We get inconsistent application behavior on Authorization based on NTFS ACL
Permissions.

We implemented an ASP.NET 1.1 web application using NTFS ACL Authorization,
and implemented a security audit logging call in the
Application_AuthorizeRequest event of the Global.asax:
    protected void Application_AuthorizeRequest(Object sender, EventArgs e)
        {
            AuditLog.LogAccessAttempt();
        }

The audit logging is designed to log access attempts - both authorized and
unauthorized.  For the web application we use integrated windows
authentication (this is an intranet application).
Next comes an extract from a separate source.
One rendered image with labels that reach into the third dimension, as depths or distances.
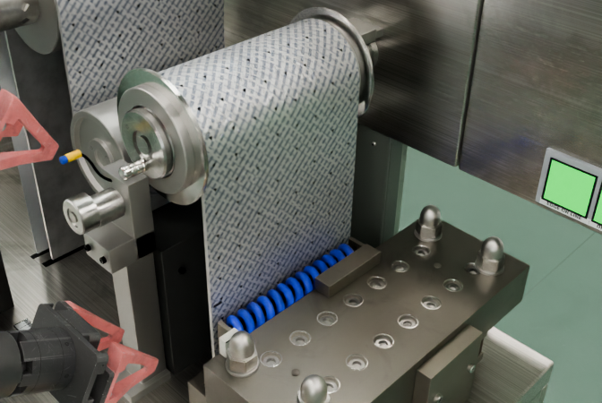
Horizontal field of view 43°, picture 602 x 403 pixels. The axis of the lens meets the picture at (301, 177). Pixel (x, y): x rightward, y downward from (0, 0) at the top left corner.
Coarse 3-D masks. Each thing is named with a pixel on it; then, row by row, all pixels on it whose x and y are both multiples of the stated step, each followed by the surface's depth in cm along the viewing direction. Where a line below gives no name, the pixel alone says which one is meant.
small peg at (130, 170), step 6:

On the web application
directory NTFS permissions, we add the roles which are authorized to the
application.  In the web.config we configure the authentication and
authorization as follows:

 <authentication mode="Windows" />

 <authorization>
   <allow users="*" />
 </authorization>

On the development servers upon which we intitially tested the
unauthenticated users received 403 HTTP response codes, and their access was
logged by our audit logging mechanism (the call embedded in the
Application_AuthorizeRequest).

Then we found that on the QA servers, although the unauthenticated users
received a 401.3 HTTP response code, the audit logging for unauthorized
access was not executed.  Debugging showed that IIS never passed control to
the Application_AuthorizeRequest event. The requests of users who are not
authorized via NTFS ACL's (yet are authenticated) do not get to the
Application_AuthorizeRequest event.

We checked that IIS and the NTFS ACL's were configured the same on all
machines, and that they all ran the same OS and IIS versions: Windows Server
2000 SP4 and IIS 5.00.

NTFS ACL's included group that needed access with read, read & execute, and
list file contents.

Why do we see this inconsistent behavior?